WORK REQUIRED -
Output the first line below and each one after it, exactly, up to and including the line holding "Find white metal pipe fitting here.". Pictures should not be copied.

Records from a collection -
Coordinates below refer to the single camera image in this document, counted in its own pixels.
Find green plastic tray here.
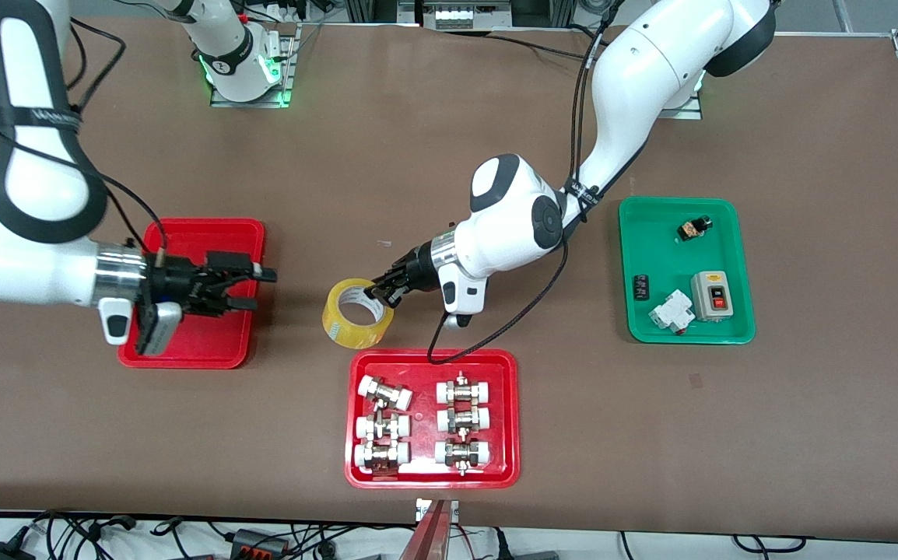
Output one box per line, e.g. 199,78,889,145
619,196,756,345

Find empty red plastic tray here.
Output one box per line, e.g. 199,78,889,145
118,218,266,369

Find brown table mat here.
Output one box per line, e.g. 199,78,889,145
0,17,898,545

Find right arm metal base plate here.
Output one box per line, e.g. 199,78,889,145
210,23,299,108

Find black cable on table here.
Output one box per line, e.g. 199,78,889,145
488,33,599,60

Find red metal post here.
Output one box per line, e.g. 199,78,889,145
398,499,450,560

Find grey power strip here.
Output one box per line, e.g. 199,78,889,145
433,4,514,30

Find red tray holding fittings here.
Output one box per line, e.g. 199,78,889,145
344,348,521,490

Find grey push button switch box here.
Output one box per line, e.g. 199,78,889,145
689,271,735,323

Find white circuit breaker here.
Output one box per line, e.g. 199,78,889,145
648,289,696,335

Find white metal pipe fitting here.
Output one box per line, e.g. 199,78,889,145
434,437,492,477
355,412,412,442
353,440,412,475
436,372,493,405
357,375,414,411
437,404,492,435

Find yellow clear tape roll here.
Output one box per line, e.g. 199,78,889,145
322,278,395,348

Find grey box orange connectors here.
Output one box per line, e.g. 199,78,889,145
230,529,292,558

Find small silver bracket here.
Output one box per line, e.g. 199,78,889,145
416,498,460,522

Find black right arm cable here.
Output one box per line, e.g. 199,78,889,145
0,16,170,269

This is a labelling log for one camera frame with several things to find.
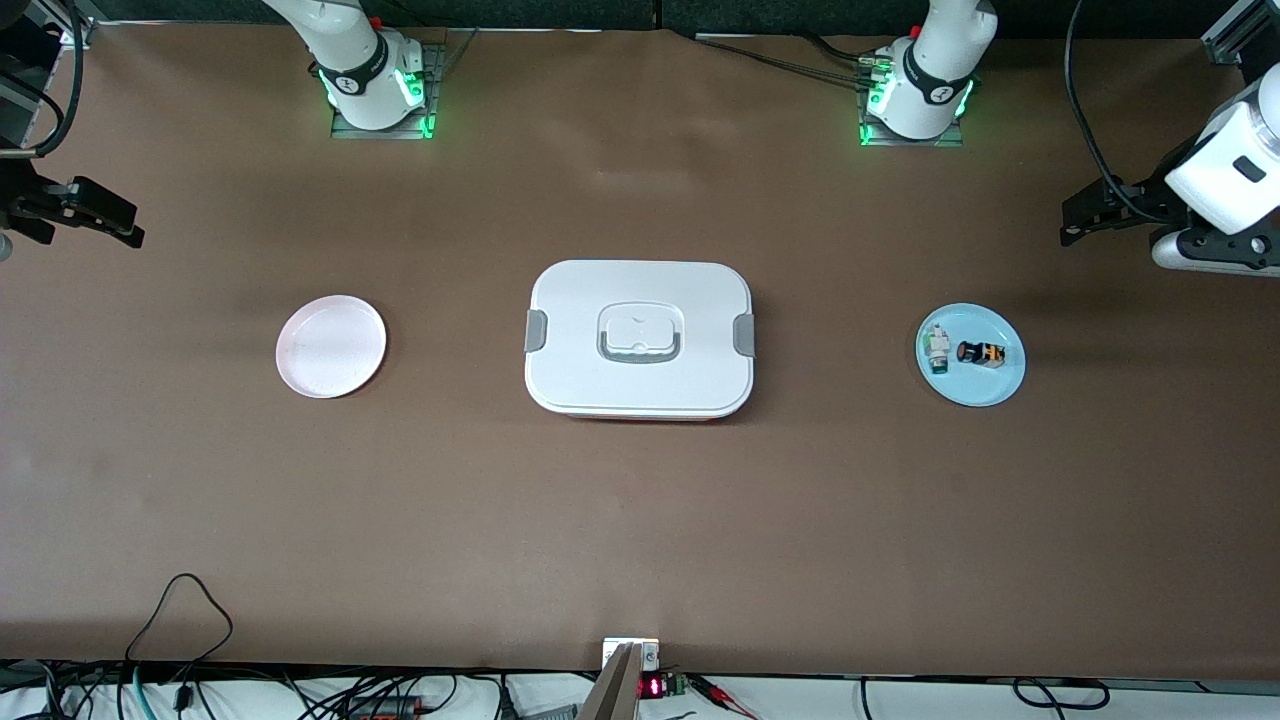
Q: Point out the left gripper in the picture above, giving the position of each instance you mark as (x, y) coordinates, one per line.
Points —
(1141, 197)

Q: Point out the black orange toy car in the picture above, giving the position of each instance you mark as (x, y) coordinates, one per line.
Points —
(985, 354)

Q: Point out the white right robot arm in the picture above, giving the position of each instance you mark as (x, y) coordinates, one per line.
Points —
(370, 90)

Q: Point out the light blue round plate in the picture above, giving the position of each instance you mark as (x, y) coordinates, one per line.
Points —
(990, 385)

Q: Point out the pink round plate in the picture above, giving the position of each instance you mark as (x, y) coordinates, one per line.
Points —
(330, 360)

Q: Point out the red LED display module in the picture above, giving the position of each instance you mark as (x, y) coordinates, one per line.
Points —
(652, 687)

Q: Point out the aluminium profile bar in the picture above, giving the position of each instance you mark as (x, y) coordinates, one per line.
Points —
(618, 690)

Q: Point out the aluminium frame post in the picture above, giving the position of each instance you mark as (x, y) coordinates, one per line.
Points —
(78, 25)
(1235, 30)

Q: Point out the green white push-button switch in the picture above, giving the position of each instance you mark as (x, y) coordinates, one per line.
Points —
(938, 350)

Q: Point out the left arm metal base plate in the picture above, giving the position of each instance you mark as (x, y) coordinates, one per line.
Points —
(900, 141)

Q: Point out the white mounting bracket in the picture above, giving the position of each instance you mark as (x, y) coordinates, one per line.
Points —
(650, 655)

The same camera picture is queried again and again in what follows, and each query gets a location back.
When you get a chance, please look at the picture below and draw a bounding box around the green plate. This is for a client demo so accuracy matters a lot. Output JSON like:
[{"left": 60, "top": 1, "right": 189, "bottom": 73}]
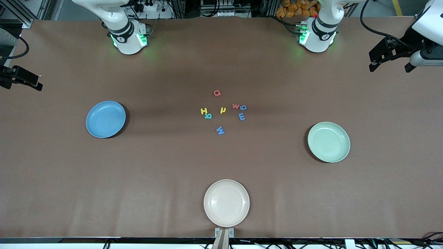
[{"left": 307, "top": 121, "right": 351, "bottom": 163}]

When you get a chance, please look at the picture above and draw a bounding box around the blue plate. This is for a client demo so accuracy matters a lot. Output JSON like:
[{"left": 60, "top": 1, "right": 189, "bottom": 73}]
[{"left": 85, "top": 101, "right": 126, "bottom": 139}]

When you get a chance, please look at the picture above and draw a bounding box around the beige plate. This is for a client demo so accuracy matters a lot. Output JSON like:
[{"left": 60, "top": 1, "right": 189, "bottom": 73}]
[{"left": 204, "top": 179, "right": 250, "bottom": 228}]

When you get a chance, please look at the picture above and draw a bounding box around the grey side panel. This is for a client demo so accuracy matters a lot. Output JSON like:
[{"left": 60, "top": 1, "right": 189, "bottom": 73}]
[{"left": 0, "top": 27, "right": 18, "bottom": 47}]

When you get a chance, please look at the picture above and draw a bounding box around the bag of orange objects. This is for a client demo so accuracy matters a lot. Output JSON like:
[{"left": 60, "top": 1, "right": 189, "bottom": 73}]
[{"left": 276, "top": 0, "right": 320, "bottom": 19}]

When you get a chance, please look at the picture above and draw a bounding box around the white power strip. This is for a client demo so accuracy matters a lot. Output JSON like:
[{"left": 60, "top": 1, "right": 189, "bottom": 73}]
[{"left": 132, "top": 0, "right": 174, "bottom": 20}]

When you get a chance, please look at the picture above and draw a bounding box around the brown table cover sheet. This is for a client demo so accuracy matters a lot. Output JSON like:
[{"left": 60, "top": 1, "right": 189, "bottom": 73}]
[{"left": 0, "top": 17, "right": 443, "bottom": 239}]

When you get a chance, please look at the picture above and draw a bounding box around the grey metal equipment rack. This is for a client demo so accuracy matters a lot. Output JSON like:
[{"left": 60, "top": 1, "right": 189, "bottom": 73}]
[{"left": 200, "top": 0, "right": 252, "bottom": 18}]

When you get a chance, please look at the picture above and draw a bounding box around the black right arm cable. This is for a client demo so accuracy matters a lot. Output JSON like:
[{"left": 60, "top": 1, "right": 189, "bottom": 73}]
[{"left": 0, "top": 36, "right": 30, "bottom": 60}]

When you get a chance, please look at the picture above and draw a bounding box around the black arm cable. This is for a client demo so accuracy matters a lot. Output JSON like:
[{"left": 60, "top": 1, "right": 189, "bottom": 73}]
[
  {"left": 359, "top": 0, "right": 416, "bottom": 49},
  {"left": 0, "top": 36, "right": 30, "bottom": 60}
]

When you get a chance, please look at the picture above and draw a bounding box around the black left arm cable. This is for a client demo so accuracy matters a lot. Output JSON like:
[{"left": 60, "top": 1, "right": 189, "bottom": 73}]
[{"left": 359, "top": 0, "right": 416, "bottom": 49}]

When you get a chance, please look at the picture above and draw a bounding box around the aluminium frame profile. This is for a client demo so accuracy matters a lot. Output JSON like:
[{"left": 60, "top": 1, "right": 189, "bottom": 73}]
[{"left": 0, "top": 0, "right": 52, "bottom": 29}]

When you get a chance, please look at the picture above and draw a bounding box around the silver table edge rail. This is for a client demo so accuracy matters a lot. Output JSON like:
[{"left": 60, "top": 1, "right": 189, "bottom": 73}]
[{"left": 0, "top": 237, "right": 443, "bottom": 247}]

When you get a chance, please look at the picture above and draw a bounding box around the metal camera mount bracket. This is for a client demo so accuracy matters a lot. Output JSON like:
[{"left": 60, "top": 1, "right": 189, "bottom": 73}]
[{"left": 212, "top": 227, "right": 235, "bottom": 249}]

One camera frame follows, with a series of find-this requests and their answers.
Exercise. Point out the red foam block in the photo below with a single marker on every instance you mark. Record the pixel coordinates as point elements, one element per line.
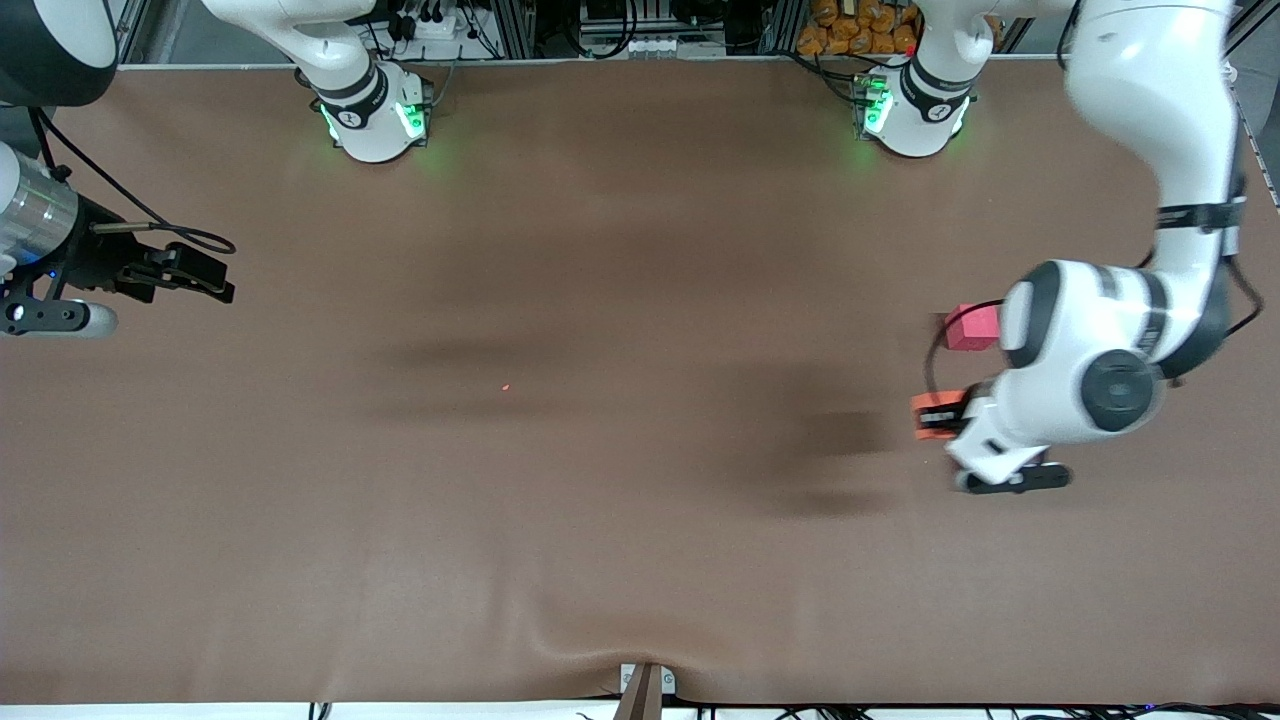
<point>972,325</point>

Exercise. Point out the white connector block row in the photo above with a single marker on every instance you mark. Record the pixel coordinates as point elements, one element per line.
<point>650,46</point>

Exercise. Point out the orange foam block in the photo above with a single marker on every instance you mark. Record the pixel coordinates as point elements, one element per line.
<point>935,399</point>

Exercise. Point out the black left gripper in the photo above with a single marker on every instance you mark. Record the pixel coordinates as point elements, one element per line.
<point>968,409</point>

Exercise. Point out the pile of orange items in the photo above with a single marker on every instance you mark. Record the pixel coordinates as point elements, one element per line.
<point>850,35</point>

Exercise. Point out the brown table cover mat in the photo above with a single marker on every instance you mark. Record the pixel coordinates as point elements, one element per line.
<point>640,550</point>

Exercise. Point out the metal table clamp bracket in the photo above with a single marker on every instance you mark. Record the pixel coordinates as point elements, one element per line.
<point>647,690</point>

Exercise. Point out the white power strip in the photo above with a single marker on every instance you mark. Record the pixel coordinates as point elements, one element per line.
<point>432,27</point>

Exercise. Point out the aluminium frame post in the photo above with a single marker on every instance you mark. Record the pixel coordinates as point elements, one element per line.
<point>515,28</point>
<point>782,25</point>

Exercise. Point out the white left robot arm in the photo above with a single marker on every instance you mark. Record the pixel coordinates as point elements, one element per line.
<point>1050,400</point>

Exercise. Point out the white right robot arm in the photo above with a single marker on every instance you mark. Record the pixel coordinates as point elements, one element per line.
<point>365,120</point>

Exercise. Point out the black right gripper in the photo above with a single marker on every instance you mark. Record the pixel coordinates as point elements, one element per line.
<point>100,258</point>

EXPECTED OUTPUT -
Coordinates below refer to the single camera image in this document, counted in its own pixels.
Find green plastic tray here.
Output one box per line, e.g. 199,78,889,145
619,196,756,345

Find empty red plastic tray here.
Output one box per line, e.g. 199,78,889,145
118,218,266,369

Find brown table mat here.
Output one box per line, e.g. 199,78,889,145
0,17,898,545

Find right arm metal base plate here.
Output one box per line, e.g. 199,78,889,145
210,23,299,108

Find black cable on table here.
Output one box per line, e.g. 199,78,889,145
488,33,599,60

Find red metal post here.
Output one box per line, e.g. 199,78,889,145
398,499,450,560

Find grey power strip here.
Output one box per line, e.g. 199,78,889,145
433,4,514,30

Find red tray holding fittings here.
Output one box per line, e.g. 199,78,889,145
344,348,521,490

Find grey push button switch box here.
Output one box per line, e.g. 199,78,889,145
689,271,735,323

Find white circuit breaker here.
Output one box per line, e.g. 199,78,889,145
648,289,696,335

Find white metal pipe fitting here.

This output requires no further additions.